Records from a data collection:
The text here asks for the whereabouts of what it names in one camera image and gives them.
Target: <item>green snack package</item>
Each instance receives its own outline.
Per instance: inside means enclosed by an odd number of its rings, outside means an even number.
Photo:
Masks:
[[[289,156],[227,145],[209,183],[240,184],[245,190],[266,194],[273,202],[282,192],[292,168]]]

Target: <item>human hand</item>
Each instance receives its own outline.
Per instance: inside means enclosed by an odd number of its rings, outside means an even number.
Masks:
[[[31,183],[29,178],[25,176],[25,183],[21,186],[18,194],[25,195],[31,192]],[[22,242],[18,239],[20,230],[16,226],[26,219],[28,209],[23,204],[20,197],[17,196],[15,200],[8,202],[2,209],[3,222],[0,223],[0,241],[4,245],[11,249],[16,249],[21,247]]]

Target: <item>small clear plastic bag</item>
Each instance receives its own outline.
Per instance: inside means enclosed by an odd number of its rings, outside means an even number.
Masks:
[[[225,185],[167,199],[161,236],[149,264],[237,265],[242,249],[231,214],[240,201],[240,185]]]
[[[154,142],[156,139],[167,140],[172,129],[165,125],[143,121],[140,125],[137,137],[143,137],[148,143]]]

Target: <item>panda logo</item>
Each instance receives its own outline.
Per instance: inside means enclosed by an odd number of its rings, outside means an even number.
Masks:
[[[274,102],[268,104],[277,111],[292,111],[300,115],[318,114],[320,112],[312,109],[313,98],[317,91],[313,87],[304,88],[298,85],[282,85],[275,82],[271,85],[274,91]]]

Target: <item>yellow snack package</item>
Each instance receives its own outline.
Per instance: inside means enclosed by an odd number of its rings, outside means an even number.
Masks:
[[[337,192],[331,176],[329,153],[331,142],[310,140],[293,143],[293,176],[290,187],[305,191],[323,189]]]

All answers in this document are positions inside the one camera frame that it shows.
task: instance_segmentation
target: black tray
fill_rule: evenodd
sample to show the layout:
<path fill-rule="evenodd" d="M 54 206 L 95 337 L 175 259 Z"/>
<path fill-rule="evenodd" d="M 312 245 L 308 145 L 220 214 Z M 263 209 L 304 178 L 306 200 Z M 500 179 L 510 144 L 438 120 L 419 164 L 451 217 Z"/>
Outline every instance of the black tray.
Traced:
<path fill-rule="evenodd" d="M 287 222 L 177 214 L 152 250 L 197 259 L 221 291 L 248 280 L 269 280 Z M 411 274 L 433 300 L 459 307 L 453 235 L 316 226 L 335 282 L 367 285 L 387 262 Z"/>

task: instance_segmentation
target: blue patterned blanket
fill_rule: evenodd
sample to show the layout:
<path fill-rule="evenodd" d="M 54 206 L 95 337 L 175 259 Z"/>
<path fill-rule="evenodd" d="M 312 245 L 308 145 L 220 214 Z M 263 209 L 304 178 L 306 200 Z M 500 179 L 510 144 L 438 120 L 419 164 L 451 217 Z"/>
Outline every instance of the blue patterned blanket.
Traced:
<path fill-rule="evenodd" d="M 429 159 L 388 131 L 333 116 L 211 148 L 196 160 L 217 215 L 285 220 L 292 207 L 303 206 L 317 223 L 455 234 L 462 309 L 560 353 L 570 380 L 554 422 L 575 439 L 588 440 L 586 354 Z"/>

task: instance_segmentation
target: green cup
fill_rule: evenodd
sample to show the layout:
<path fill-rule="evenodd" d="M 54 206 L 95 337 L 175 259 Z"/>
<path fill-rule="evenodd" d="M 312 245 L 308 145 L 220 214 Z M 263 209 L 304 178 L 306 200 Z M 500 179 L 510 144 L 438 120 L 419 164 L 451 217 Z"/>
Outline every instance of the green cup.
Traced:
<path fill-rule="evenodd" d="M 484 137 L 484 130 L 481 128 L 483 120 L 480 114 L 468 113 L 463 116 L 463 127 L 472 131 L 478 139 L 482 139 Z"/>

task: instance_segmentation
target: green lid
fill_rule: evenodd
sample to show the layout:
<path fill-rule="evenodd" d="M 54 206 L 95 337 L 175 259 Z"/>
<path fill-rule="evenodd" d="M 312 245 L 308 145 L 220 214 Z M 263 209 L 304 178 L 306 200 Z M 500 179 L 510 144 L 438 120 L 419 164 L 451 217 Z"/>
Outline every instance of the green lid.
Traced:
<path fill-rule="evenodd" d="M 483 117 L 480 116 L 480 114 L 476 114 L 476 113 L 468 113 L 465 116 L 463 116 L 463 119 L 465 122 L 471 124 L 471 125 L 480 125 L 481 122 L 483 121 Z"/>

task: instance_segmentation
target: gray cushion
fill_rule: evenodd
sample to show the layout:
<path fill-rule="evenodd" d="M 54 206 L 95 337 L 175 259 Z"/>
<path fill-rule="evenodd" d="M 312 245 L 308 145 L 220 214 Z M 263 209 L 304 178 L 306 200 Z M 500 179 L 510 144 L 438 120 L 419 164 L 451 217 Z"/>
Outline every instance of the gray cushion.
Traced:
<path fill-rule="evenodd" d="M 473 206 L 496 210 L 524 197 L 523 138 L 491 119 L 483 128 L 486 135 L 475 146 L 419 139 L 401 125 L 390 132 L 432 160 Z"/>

## Your assignment:
Take the records above and return them exactly as written.

## Result for this exercise:
The text here asks for the whereabouts of what it names in one camera image and gives them.
Target: <item>green snack package</item>
Each instance receives its own outline.
Per instance: inside means enclosed by an odd number of its rings, outside means an even number.
Photo:
Masks:
[[[289,156],[227,145],[209,183],[240,184],[245,190],[266,194],[273,202],[282,192],[292,168]]]

Target: <item>human hand</item>
Each instance receives its own outline.
Per instance: inside means enclosed by an odd number of its rings, outside means an even number.
Masks:
[[[31,183],[29,178],[25,176],[25,183],[21,186],[18,194],[25,195],[31,192]],[[22,242],[18,239],[20,230],[16,226],[26,219],[28,209],[23,204],[20,197],[17,196],[15,200],[8,202],[2,209],[3,222],[0,223],[0,241],[4,245],[11,249],[16,249],[21,247]]]

Target: <item>small clear plastic bag</item>
Each instance receives its own outline.
Per instance: inside means enclosed by an odd number of its rings, outside means an even number.
Masks:
[[[225,185],[167,199],[161,236],[149,264],[237,265],[242,249],[231,214],[240,201],[240,185]]]
[[[154,142],[156,139],[167,140],[172,129],[165,125],[143,121],[140,125],[137,137],[143,137],[148,143]]]

Target: <item>panda logo</item>
Each instance receives its own outline.
Per instance: inside means enclosed by an odd number of its rings, outside means an even number.
Masks:
[[[274,102],[268,104],[277,111],[292,111],[300,115],[318,114],[320,112],[312,109],[313,98],[317,91],[313,87],[304,88],[298,85],[282,85],[275,82],[271,85],[274,91]]]

Target: <item>yellow snack package</item>
Each instance receives its own outline.
Per instance: inside means enclosed by an odd number of its rings, outside means an even number.
Masks:
[[[337,192],[331,176],[329,153],[331,142],[310,140],[293,143],[293,176],[290,187],[305,191],[323,189]]]

All answers in this document are positions inside the one camera frame that it shows.
task: instance_segmentation
target: black tray
fill_rule: evenodd
sample to show the layout:
<path fill-rule="evenodd" d="M 54 206 L 95 337 L 175 259 Z"/>
<path fill-rule="evenodd" d="M 312 245 L 308 145 L 220 214 Z M 263 209 L 304 178 L 306 200 Z M 500 179 L 510 144 L 438 120 L 419 164 L 451 217 Z"/>
Outline every instance of the black tray.
Traced:
<path fill-rule="evenodd" d="M 287 222 L 177 214 L 152 250 L 197 259 L 221 291 L 248 280 L 269 280 Z M 411 274 L 433 300 L 459 307 L 453 235 L 316 226 L 335 282 L 367 285 L 387 262 Z"/>

task: instance_segmentation
target: blue patterned blanket
fill_rule: evenodd
sample to show the layout:
<path fill-rule="evenodd" d="M 54 206 L 95 337 L 175 259 Z"/>
<path fill-rule="evenodd" d="M 312 245 L 308 145 L 220 214 Z M 263 209 L 304 178 L 306 200 Z M 500 179 L 510 144 L 438 120 L 419 164 L 451 217 Z"/>
Outline every instance of the blue patterned blanket.
Traced:
<path fill-rule="evenodd" d="M 429 159 L 388 131 L 333 116 L 211 148 L 196 160 L 217 215 L 285 220 L 292 207 L 303 206 L 317 223 L 455 234 L 462 309 L 560 353 L 570 380 L 554 422 L 575 439 L 588 440 L 586 354 Z"/>

task: instance_segmentation
target: green cup
fill_rule: evenodd
sample to show the layout:
<path fill-rule="evenodd" d="M 54 206 L 95 337 L 175 259 Z"/>
<path fill-rule="evenodd" d="M 312 245 L 308 145 L 220 214 Z M 263 209 L 304 178 L 306 200 Z M 500 179 L 510 144 L 438 120 L 419 164 L 451 217 Z"/>
Outline every instance of the green cup.
Traced:
<path fill-rule="evenodd" d="M 484 137 L 484 130 L 481 128 L 483 120 L 480 114 L 468 113 L 463 116 L 463 127 L 472 131 L 478 139 L 482 139 Z"/>

task: instance_segmentation
target: green lid
fill_rule: evenodd
sample to show the layout:
<path fill-rule="evenodd" d="M 54 206 L 95 337 L 175 259 Z"/>
<path fill-rule="evenodd" d="M 312 245 L 308 145 L 220 214 Z M 263 209 L 304 178 L 306 200 Z M 500 179 L 510 144 L 438 120 L 419 164 L 451 217 Z"/>
Outline every instance of the green lid.
Traced:
<path fill-rule="evenodd" d="M 483 117 L 480 116 L 480 114 L 476 114 L 476 113 L 468 113 L 465 116 L 463 116 L 463 119 L 465 122 L 471 124 L 471 125 L 480 125 L 481 122 L 483 121 Z"/>

task: instance_segmentation
target: gray cushion
fill_rule: evenodd
sample to show the layout:
<path fill-rule="evenodd" d="M 54 206 L 95 337 L 175 259 Z"/>
<path fill-rule="evenodd" d="M 312 245 L 308 145 L 220 214 Z M 263 209 L 304 178 L 306 200 Z M 500 179 L 510 144 L 438 120 L 419 164 L 451 217 Z"/>
Outline every instance of the gray cushion.
Traced:
<path fill-rule="evenodd" d="M 473 206 L 496 210 L 524 197 L 523 138 L 491 119 L 483 128 L 486 135 L 475 146 L 419 139 L 401 125 L 390 132 L 432 160 Z"/>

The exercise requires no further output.